» Your objective: Once you find the line with "A thing is named, a" in the entries below, return exactly every line from it through the line with "--target=tomato sauce can".

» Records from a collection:
-*-*-
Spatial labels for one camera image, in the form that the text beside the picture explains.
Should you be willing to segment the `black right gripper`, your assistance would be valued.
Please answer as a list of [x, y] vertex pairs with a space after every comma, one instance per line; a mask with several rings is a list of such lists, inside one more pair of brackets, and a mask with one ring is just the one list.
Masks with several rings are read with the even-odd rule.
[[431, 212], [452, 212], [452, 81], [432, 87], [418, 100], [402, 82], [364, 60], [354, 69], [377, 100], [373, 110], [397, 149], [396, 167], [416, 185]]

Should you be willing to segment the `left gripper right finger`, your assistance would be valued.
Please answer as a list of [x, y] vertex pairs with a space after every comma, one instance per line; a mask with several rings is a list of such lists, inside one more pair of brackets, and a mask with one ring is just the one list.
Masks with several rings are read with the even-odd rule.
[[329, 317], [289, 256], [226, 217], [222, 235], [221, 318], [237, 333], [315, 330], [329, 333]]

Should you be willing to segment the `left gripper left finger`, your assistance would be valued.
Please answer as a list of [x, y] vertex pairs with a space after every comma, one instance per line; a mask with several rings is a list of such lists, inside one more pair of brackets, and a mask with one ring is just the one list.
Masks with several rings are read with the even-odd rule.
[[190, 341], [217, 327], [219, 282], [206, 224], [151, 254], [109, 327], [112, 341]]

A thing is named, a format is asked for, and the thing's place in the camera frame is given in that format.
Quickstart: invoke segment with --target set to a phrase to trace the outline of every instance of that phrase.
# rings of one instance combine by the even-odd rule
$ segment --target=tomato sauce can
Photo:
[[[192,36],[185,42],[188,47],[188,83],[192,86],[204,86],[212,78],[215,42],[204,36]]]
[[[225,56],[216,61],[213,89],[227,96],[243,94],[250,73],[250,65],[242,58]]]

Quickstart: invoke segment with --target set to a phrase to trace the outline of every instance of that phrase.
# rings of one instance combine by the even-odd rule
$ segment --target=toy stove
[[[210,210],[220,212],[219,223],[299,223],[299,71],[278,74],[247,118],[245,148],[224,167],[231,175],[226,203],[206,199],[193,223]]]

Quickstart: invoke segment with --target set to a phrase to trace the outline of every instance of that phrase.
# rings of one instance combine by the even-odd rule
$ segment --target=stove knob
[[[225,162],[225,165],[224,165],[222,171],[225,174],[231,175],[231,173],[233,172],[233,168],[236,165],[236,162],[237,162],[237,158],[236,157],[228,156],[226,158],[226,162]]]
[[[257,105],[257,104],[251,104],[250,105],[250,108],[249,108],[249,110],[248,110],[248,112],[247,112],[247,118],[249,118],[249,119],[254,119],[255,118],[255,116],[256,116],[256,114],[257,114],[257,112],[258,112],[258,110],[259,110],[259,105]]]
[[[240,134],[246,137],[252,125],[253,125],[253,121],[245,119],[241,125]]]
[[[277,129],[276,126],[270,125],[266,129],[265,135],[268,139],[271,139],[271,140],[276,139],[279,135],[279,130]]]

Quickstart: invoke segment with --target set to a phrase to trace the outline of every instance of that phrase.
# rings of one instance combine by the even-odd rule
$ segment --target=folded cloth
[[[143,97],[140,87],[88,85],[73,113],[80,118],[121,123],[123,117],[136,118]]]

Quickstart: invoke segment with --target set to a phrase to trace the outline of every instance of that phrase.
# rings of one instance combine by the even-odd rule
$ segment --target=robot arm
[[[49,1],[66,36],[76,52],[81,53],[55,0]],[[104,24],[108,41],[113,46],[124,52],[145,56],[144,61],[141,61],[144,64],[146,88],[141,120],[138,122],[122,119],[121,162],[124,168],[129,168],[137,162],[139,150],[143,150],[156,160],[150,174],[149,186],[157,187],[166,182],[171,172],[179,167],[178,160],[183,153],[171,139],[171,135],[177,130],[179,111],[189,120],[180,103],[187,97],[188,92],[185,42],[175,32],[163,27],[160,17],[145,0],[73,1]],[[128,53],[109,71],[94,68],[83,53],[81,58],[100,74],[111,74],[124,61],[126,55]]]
-*-*-
» Your response:
A thing is named, a format is asked for, and the thing's place in the camera frame is given in that format.
Quickstart: invoke segment with --target set to a phrase to trace the outline of every instance of that phrase.
# rings of one instance combine by the even-odd rule
$ segment --target=tomato sauce can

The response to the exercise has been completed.